Absolutely unbelievable. In theory, someone could access the systems controlling the plane from the seats and crash them or possibly even control them. It's also possible that someone could access the Airline Information Domain on the ground and hack into the same in-flight Aircraft Control Domain. They're all on the same network!
From what I gather, the only plan is to put in a "firewall" rather than to "air gap" or put the systems on different networks. It says the flight crew will be able to disable passenger access to the other two systems but I'm not impressed. This article from earlier in the year showing how to crash all other Inflight Entertainment Kiosks from a single one does not make me any more confident.
I am far from a person who would spread FUD but this is ridiculous. I'm guessing (hoping) that the release of this information will pressure Boeing and airlines to air gap the systems from each other. Then we can cease the speculation that such vulnerabilities could crash a plane or allow a plane to become a remotely-guided bomb.
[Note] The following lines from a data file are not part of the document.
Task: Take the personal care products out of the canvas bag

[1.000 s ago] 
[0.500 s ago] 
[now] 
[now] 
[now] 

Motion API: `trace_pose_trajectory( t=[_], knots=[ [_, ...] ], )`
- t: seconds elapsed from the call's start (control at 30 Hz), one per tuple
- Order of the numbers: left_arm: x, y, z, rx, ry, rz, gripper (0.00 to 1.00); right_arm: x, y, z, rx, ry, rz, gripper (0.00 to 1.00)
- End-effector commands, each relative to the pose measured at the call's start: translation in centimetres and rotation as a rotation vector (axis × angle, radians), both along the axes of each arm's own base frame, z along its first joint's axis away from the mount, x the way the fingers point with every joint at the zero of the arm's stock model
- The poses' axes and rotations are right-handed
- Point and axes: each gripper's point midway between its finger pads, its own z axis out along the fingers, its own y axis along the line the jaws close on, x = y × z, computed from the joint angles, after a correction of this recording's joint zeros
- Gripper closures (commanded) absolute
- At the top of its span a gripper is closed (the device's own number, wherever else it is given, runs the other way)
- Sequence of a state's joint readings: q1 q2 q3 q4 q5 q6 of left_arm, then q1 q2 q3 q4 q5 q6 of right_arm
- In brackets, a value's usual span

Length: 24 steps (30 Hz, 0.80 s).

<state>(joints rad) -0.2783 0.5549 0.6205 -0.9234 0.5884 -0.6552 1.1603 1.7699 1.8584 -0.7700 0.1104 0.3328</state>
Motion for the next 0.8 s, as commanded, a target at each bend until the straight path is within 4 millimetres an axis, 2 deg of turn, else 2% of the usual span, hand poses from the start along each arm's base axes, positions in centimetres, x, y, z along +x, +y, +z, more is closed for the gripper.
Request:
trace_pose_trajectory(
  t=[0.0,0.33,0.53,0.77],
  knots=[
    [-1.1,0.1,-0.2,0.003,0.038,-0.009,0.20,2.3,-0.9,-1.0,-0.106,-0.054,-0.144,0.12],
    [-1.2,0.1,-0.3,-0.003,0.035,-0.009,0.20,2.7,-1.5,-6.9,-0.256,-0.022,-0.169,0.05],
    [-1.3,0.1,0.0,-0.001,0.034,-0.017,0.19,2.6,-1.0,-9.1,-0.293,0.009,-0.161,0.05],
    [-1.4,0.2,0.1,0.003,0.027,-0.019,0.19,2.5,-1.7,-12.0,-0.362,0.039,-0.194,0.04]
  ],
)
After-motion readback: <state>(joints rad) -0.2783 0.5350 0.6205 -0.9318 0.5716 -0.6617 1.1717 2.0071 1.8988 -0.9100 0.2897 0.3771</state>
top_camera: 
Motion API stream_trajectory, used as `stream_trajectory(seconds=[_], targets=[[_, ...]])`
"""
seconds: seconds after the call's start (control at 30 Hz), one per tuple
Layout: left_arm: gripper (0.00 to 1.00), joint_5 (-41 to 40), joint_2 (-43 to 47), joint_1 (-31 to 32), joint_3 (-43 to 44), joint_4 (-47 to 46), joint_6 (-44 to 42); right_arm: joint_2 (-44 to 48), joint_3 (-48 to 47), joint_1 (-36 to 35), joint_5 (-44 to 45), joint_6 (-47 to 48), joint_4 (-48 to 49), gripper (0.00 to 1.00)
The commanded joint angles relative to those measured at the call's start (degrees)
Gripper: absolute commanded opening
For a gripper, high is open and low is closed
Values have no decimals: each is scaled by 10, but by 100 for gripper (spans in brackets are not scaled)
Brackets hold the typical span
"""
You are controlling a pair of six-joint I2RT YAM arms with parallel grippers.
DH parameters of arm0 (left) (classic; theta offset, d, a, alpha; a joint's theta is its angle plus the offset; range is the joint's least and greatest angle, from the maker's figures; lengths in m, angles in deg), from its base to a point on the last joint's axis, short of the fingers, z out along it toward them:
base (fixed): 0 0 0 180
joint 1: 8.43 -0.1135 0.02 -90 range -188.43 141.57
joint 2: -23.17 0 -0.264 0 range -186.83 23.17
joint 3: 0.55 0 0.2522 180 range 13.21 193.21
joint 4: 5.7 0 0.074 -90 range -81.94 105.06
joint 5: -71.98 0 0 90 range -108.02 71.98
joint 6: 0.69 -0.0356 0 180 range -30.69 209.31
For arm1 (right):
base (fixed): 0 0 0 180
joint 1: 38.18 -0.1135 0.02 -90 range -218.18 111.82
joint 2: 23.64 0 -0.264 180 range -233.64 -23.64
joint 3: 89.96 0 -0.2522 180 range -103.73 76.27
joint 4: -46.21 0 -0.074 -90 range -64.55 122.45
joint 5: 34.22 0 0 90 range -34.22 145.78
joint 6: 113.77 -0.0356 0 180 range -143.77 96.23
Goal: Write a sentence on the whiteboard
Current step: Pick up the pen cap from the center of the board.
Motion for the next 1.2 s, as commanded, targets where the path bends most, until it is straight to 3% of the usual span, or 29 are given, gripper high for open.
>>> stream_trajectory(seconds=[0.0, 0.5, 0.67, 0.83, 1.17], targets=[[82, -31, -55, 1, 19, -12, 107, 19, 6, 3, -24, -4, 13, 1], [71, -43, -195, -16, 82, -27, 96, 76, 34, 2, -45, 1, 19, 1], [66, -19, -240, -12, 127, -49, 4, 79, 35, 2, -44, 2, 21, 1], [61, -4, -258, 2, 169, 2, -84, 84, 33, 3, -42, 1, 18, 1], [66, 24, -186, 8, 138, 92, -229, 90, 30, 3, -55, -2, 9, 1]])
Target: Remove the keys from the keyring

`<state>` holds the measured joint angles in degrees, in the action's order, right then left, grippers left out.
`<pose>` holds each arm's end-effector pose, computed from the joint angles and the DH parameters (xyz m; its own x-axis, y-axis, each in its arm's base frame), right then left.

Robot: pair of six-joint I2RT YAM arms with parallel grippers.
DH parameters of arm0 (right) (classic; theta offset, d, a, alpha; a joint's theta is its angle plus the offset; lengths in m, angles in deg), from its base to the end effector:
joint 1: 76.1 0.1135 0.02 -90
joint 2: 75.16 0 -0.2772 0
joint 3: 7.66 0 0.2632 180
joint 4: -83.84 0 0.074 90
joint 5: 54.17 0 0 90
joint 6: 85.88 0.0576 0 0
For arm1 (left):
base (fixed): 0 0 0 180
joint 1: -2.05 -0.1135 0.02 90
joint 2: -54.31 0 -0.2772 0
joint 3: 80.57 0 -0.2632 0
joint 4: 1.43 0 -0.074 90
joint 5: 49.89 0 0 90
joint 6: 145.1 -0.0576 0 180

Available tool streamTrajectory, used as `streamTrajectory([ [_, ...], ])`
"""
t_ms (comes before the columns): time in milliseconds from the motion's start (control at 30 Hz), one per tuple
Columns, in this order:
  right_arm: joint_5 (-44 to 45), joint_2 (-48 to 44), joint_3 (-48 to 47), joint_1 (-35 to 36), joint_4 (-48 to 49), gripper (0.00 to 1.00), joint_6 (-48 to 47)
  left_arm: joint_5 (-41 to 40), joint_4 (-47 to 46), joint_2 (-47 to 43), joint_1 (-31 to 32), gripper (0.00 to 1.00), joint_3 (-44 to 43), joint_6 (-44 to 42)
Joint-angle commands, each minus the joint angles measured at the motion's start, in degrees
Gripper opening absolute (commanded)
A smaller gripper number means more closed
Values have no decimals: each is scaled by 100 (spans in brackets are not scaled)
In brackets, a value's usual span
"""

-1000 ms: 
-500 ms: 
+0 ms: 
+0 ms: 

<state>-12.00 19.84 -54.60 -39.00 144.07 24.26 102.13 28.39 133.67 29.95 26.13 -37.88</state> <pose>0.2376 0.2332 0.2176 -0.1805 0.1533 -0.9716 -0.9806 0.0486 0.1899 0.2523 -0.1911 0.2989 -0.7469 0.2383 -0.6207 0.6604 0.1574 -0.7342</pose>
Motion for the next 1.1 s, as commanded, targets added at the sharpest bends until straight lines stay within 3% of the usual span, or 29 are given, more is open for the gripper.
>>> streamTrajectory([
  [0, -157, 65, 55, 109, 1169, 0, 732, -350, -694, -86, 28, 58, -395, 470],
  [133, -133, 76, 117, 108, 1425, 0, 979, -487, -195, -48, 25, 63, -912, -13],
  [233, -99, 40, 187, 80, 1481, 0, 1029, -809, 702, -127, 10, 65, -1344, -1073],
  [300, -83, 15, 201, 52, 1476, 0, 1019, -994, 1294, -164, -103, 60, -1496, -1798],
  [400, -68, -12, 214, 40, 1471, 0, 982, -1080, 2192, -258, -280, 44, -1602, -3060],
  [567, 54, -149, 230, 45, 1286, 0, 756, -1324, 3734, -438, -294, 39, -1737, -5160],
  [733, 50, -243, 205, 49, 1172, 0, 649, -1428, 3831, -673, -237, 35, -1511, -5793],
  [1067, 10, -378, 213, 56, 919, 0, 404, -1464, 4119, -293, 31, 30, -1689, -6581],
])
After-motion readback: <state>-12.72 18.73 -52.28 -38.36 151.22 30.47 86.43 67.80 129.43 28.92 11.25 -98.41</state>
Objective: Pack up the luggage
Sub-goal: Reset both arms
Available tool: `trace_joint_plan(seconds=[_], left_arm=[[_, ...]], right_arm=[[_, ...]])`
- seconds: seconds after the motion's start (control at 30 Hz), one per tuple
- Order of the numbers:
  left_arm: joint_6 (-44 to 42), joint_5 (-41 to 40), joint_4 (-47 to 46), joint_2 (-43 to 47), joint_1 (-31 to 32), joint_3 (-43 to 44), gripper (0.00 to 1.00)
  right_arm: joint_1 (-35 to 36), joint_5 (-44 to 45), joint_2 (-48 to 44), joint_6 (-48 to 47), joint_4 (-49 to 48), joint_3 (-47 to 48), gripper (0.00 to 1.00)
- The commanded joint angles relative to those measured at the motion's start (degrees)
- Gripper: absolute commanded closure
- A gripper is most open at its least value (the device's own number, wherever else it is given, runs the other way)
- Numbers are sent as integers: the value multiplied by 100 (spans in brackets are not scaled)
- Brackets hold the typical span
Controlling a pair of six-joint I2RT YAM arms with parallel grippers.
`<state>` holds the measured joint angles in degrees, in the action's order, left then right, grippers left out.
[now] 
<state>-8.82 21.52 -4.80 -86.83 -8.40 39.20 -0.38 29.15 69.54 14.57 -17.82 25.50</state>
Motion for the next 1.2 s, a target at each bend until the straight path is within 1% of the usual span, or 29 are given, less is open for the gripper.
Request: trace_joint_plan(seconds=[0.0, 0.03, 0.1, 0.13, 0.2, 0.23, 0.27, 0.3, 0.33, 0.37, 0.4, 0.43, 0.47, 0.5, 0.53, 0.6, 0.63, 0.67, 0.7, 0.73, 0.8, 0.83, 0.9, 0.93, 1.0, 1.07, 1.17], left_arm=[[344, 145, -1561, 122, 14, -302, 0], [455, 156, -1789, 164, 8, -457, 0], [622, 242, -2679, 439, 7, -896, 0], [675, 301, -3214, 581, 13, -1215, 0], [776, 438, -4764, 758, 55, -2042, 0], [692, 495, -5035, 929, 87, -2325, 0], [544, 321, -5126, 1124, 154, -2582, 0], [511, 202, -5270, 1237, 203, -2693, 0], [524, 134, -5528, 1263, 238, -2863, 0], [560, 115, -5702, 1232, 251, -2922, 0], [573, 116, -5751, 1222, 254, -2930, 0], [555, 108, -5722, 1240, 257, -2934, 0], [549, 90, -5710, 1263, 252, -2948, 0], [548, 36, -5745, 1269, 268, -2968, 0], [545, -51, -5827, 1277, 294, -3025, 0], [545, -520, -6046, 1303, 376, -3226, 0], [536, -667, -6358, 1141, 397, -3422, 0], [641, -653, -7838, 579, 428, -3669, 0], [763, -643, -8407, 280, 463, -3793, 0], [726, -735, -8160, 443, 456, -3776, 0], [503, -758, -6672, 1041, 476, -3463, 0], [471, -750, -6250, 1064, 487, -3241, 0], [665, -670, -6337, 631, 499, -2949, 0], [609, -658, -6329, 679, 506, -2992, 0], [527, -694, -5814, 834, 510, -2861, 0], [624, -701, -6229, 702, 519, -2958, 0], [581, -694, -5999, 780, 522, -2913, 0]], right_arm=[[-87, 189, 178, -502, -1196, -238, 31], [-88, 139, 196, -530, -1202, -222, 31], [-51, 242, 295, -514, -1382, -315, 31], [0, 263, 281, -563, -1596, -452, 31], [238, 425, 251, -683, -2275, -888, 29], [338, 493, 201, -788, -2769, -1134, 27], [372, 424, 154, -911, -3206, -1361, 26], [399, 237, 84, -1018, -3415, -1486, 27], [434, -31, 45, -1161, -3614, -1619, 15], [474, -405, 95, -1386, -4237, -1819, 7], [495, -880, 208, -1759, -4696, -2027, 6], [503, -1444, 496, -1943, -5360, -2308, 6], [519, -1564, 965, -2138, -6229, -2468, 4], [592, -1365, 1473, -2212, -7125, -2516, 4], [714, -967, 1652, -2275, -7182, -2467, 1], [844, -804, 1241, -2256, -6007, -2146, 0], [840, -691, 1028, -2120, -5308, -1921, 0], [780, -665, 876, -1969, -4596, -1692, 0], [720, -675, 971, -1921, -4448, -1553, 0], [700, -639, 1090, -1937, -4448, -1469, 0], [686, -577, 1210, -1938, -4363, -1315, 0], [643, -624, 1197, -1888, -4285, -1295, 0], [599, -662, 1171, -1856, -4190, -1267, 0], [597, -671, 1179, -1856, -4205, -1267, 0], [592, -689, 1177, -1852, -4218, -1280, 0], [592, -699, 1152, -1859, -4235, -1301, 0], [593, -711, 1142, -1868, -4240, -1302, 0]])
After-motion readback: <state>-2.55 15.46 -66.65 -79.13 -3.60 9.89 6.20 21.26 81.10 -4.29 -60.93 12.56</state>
ETA: I told my wife this story with what I can only guess was wild eyes and flailing (Paul Gross) arms her response was: "oh - so they can track what you're watching?" focusing on the clear invasion of privacy angle. I assumed that was part of the package re: inflight entertainment.
So I explained that no - it was the chance that evil hackers could break into the Aircraft Control Systems from the Inflight Entertainment! (sounding like many vendor companies and security charlatans I've interacted with). Her response again? "Eh - highly unlikely". So I sputtered a bit declaring loudly that the systems should be "air gapped" and that there have been similar critical infrastructure vulnerability scenarios declared "highly unlikely" usually shortly before someone (usually benevolent) finds a glaring hole easily exploited or some stupid idiot kid blunders into some Flood Control System or Air Traffic Control system of a small airport and unwittingly causes minor damage.
I don't really want to wait to be in the air for some security researcher to figure out if they can cause the flight controls to crash due to a buffer overflow initiated via the seat-based inflight entertainment. Please, no. Thanks.